#### DIRECTIONS:
In the listing below, look for "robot" and copy every line that has it.

----- EXCERPTED DATA

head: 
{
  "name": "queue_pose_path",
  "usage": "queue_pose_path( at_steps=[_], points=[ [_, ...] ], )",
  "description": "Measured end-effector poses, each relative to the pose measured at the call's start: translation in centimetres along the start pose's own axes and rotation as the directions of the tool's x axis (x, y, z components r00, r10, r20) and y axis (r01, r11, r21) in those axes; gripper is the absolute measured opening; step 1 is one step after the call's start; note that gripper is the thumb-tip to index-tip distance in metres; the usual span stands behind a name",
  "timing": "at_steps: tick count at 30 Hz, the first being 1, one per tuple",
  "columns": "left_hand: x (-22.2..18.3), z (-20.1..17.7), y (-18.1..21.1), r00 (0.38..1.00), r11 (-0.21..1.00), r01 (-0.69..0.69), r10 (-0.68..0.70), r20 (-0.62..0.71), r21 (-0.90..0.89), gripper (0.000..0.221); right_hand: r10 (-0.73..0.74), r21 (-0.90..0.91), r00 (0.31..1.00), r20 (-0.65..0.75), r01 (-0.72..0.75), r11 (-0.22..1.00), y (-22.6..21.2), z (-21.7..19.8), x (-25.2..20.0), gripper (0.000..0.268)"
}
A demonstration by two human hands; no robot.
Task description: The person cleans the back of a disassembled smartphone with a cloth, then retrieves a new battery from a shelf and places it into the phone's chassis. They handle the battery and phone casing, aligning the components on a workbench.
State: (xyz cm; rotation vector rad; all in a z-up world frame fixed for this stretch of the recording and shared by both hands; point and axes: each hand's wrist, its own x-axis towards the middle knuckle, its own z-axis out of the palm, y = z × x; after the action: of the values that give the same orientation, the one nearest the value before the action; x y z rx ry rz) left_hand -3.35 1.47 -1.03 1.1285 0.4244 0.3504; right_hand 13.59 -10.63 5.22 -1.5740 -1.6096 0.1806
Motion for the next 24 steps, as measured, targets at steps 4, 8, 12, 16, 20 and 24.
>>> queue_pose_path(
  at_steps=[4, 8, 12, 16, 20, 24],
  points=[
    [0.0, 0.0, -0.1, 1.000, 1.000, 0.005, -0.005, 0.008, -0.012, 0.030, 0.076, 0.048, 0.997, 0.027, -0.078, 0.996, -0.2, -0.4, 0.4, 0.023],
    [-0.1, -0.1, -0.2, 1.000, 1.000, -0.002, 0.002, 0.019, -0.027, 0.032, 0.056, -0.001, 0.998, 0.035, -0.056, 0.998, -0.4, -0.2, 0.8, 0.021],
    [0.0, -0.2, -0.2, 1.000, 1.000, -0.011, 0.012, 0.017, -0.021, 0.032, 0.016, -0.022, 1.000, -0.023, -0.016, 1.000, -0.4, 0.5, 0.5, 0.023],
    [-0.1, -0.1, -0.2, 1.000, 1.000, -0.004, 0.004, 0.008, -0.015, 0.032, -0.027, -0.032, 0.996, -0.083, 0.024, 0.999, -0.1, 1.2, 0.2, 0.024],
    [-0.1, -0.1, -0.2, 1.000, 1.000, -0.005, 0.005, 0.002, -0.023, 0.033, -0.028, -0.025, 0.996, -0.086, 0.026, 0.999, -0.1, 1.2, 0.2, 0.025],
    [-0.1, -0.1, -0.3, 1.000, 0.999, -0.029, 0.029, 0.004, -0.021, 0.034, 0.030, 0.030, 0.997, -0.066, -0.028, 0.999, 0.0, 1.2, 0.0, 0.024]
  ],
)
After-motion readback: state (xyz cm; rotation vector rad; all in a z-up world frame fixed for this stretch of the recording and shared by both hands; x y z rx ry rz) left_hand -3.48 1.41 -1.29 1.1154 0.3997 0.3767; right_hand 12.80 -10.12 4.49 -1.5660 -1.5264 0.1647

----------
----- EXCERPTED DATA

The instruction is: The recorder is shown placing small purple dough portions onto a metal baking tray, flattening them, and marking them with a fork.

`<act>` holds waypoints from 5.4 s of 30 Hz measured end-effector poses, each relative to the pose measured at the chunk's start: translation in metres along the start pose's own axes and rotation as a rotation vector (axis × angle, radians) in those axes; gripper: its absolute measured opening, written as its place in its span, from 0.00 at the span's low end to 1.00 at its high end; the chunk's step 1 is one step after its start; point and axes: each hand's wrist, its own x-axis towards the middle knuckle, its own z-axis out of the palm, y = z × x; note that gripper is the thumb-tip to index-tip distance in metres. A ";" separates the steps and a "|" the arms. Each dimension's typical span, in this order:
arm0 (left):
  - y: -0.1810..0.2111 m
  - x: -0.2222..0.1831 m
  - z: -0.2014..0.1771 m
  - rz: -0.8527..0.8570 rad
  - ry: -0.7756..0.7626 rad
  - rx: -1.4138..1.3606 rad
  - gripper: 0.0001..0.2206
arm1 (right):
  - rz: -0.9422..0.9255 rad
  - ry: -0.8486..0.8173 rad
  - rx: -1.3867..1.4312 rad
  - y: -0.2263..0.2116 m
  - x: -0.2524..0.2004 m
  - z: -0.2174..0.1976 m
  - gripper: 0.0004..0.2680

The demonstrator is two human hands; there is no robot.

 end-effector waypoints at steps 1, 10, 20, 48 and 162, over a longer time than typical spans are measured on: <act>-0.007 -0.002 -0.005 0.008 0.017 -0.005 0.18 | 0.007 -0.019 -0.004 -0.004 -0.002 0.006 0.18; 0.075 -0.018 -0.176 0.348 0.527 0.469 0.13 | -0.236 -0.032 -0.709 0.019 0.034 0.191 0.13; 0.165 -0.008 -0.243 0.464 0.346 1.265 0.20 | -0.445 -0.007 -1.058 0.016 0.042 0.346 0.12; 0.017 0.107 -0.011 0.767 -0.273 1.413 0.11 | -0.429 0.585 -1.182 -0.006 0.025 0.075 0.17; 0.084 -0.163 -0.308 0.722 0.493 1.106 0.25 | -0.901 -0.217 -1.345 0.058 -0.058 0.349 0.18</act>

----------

#### OUTPUT OF THE TASK:
A demonstration by two human hands; no robot.
The demonstrator is two human hands; there is no robot.

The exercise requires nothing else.